Vers la droite, un terrain de campement où des cités éphémères, des essaims de tentes blanches, fleurissent et se succèdent, en un presque continuel renouvellement.
Tirailleurs, légionnaires, viennent camper là, en attendant de se disperser dans les postes du Sud-Ouest. De petites vies provisoires s’y ébauchent ; de petites habitudes s’y prennent. Puis, le lendemain, tout est fini, balayé, et très vite oublié.
… Plus loin encore, dans un bas-fond un peu fertile, quelques bouquets de dattiers aux troncs multiples, très hauts et très sveltes, abritent les masures en pisé du cercle des officiers.
Un coin de fraîcheur et d’oubli, où les heures d’attente coulent, lentes, devant l’opale des breuvages nostalgiques…
Encore un champ nu, semé de pierres, puis les murailles basses, lézardées, croulantes, de la vieille redoute où gîtent encore des spahis et des légionnaires.
A droite, ce qui servait de bureau arabe, quand Djenan-ed-Dar était le centre de la région : quatre ou cinq petits gourbis en terre et en planches dans une cour s’ouvrant sur le désert.
C’est là que je vais m’étendre, sur une toile de tente ou un couvre-pieds, pour le sommeil paisible des nuits insouciantes.
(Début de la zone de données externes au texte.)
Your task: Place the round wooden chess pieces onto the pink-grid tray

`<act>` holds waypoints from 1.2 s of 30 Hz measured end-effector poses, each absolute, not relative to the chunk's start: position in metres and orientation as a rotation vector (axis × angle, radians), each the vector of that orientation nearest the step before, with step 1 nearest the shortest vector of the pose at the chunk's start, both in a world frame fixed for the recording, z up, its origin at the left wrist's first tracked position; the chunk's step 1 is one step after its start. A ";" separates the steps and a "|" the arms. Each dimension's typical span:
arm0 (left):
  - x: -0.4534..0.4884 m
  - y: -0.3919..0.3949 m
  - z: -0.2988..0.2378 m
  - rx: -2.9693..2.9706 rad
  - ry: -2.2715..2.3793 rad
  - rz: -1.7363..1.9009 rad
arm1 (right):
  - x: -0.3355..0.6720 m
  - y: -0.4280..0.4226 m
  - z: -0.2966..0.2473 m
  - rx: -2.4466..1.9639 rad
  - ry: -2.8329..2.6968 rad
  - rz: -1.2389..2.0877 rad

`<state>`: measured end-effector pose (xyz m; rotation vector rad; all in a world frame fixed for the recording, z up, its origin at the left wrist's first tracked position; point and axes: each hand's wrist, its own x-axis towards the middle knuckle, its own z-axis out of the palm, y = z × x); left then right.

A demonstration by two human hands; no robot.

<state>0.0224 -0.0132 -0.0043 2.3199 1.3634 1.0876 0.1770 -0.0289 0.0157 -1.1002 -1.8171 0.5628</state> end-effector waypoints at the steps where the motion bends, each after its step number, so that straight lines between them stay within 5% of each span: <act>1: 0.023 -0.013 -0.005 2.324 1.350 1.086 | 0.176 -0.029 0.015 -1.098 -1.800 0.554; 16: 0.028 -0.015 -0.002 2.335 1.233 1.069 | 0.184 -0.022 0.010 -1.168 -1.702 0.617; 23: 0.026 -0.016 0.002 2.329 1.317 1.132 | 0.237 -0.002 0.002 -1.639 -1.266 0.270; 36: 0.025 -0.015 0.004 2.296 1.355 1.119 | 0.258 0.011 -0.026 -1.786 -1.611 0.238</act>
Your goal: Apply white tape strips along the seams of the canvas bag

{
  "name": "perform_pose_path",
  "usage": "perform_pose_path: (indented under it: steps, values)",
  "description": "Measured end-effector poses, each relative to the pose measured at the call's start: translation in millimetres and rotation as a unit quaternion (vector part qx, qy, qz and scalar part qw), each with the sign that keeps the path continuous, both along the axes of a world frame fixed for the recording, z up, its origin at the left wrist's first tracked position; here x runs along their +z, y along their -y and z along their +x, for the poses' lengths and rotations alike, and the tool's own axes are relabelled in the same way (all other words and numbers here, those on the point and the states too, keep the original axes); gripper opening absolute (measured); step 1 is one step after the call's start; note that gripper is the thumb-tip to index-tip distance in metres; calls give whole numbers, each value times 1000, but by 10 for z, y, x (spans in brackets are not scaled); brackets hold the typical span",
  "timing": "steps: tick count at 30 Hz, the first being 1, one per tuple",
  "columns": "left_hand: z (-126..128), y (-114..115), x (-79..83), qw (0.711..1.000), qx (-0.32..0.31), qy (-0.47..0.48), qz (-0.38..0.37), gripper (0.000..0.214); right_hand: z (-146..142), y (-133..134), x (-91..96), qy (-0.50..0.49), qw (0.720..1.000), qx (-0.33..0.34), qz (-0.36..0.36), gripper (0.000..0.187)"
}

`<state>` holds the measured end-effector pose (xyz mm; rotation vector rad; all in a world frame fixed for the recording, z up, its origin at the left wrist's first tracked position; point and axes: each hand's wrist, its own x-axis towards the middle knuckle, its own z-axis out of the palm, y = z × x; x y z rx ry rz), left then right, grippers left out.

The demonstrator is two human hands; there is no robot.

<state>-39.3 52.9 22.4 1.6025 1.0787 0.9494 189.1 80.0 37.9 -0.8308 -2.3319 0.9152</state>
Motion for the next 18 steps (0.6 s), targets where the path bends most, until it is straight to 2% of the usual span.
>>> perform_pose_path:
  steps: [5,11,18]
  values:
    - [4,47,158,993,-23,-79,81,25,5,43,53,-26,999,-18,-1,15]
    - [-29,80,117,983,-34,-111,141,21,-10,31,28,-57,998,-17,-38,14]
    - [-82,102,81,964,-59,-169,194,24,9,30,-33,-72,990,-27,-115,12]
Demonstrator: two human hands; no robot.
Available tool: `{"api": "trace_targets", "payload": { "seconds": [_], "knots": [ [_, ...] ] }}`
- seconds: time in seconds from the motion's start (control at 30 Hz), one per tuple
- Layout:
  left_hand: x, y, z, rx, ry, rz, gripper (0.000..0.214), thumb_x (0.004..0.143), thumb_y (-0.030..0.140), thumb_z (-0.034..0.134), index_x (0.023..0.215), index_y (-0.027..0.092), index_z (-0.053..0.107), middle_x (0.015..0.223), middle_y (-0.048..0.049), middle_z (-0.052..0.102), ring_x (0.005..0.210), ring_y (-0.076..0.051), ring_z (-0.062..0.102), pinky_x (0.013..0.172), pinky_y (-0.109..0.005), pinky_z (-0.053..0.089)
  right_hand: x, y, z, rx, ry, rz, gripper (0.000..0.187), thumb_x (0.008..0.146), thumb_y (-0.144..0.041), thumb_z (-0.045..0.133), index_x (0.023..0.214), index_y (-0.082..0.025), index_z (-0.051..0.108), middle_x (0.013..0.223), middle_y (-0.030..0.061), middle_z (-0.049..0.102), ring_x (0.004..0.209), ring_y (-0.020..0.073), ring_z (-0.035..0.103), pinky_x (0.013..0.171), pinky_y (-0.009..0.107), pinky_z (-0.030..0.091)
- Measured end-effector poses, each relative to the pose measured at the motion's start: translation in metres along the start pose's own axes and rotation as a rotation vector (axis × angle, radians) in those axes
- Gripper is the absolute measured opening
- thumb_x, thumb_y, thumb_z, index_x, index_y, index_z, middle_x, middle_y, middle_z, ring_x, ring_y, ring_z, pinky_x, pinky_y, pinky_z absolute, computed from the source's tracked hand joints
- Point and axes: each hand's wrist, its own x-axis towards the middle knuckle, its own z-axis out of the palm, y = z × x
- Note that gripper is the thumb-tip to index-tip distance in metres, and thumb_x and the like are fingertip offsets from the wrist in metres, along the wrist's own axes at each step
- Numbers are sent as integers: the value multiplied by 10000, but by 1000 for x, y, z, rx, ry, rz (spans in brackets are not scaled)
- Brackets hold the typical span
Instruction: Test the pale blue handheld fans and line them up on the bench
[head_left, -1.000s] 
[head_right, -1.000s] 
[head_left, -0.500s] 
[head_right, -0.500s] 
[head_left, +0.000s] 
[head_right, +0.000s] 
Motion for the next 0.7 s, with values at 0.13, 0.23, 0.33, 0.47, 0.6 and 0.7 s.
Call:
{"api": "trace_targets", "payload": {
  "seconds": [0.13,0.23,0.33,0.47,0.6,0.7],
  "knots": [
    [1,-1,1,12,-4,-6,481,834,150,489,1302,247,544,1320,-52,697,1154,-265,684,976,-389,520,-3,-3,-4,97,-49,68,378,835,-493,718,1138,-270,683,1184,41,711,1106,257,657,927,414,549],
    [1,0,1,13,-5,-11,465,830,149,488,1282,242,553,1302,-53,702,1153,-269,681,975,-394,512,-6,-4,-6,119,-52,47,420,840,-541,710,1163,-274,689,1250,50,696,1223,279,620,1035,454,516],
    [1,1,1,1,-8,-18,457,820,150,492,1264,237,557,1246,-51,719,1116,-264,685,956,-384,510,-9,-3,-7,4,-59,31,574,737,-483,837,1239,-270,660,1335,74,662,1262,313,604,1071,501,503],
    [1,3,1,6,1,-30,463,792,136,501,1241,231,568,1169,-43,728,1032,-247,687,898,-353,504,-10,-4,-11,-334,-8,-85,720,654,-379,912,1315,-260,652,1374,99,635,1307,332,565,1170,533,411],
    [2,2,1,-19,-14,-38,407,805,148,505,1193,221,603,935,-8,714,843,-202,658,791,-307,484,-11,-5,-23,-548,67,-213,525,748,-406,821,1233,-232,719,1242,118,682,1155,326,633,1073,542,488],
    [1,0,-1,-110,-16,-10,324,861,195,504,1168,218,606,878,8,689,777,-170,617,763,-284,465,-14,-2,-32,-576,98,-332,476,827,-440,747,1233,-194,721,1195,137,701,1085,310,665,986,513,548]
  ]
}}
Un spahi et deux mokhazni gardent cette rue et assurent l’ordre dans l’ébauche de hameau. Derrière la vieille redoute, une rue, deux rangées de cahutes branlantes, cantines-boutiques, un café maure, une boucherie : tout cela commence dans le sable et finit aussitôt dans le vide. C’est tout. Bien peu de chose à côté de Beni-Ounif déjà prospère, en pleine activité, en pleine fièvre.